Here's the thing (and finally, a tad breathlessly, the point).  There should be little difference between the two libraries in my opinion.  Just as in charcuterie, game meats and wild-caught fish very often lend themselves to more mainstream cooking and cookbooks.  With a few caveats.

Game meats do require more careful treatment than a fatty farm-raised duck or marbled beef from the store.  Most of our game animals are Olympic level athletes in human terms, and live on a skinning knife's edge of caloric intake versus effort required to gain those calories their entire lives.  As such, their meat is lean and mean.  This immediately informs the wise game cook.  With most cuts of game there are only two ways to go when it comes to temperature; low and slow or fast and hot.  We can either braise or blaze.  Slow cook that shoulder until it's nearly falling apart or flash that steak on and off the grill before things start heading dangerously into Michelin territory -- the tires, not the stars.

Deer liver dirty rice
And there are obvious seasoning differences.  All that wailing and gnashing of teeth about soaking the flavor out of our game meats came from the fact that they do have a stronger taste, in general, than the protein normally found sitting on that gross blood diaper in the store.  Seasonings have to be adjusted.  Stronger herbs and sauces can come out to play, more smoke can be applied.  It takes practice, but nearly any recipe from a mainstream cookbook can be adapted to similar game meat or fish.

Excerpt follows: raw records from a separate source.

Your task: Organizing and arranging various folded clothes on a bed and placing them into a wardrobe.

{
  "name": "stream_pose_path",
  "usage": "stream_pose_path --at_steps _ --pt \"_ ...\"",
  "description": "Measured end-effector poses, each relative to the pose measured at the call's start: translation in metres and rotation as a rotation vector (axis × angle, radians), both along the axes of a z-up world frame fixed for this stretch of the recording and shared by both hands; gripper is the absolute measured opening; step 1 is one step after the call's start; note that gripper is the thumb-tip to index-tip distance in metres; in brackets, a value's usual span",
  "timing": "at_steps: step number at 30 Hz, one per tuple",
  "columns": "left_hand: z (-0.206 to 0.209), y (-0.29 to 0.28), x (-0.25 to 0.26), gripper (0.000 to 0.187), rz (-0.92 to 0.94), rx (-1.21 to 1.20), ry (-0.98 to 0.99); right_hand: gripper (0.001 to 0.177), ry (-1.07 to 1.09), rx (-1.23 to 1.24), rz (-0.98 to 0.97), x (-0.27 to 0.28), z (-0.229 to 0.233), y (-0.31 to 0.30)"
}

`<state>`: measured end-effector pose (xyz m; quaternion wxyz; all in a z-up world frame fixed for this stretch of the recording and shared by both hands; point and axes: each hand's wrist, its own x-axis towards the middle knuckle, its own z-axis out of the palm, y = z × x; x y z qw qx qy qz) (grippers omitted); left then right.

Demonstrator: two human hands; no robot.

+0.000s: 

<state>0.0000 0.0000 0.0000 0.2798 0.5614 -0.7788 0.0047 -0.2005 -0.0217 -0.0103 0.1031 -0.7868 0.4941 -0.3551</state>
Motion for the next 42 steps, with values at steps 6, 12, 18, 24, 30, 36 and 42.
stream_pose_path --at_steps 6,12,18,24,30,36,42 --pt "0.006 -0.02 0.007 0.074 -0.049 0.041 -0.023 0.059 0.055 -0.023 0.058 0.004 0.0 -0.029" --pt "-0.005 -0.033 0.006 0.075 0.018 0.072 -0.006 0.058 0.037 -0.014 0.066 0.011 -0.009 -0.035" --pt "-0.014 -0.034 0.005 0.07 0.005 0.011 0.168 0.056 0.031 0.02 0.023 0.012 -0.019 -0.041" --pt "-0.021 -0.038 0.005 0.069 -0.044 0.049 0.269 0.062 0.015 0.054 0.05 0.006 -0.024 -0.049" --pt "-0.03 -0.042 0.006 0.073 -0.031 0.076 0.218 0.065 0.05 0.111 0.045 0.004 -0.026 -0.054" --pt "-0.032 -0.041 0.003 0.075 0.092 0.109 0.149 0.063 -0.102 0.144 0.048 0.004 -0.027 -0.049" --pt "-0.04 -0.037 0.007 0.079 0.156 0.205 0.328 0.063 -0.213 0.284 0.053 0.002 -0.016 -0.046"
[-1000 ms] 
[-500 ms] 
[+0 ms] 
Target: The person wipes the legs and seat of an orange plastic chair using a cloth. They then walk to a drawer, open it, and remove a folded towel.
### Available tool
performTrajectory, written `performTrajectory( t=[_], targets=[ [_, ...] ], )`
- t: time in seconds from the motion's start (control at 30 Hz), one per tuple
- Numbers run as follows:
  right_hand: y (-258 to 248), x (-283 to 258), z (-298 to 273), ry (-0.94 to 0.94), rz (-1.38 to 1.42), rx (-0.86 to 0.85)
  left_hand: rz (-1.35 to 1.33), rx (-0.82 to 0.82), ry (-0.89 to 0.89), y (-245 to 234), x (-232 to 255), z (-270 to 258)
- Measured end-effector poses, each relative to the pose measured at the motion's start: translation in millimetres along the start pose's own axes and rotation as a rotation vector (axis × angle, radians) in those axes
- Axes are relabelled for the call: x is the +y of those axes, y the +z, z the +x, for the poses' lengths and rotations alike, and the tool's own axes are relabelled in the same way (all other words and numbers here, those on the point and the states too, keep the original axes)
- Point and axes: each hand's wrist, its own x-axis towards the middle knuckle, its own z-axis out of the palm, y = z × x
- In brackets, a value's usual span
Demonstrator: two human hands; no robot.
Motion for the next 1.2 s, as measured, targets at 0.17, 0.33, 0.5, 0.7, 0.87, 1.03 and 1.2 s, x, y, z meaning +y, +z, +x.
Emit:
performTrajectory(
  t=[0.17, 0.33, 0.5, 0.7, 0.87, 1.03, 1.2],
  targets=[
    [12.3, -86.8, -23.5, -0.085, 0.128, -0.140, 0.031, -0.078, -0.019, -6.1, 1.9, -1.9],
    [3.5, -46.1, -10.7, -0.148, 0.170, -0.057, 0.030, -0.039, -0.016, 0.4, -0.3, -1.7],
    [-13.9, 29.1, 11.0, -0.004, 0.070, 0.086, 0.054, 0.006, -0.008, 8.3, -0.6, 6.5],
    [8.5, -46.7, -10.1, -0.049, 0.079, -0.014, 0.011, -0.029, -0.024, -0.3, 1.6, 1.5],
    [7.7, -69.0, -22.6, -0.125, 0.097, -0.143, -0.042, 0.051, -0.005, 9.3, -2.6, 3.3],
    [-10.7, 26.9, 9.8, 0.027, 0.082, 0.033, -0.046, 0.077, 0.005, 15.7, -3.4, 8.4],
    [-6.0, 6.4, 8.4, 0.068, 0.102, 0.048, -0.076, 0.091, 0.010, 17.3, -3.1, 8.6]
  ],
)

Once the cook begins to consider the act of preparing food more in terms of ratios and techniques than measures and stopwatches, an entire world of game cookery can be conveniently pilfered from the world of cookbooks never intended to be addressed to venison or duck or bear by their authors.

There's a whole bountiful world of crossover out there, simply waiting for hunters and fishers to try, no longer constrained by recipes found only in fish and game cookbooks.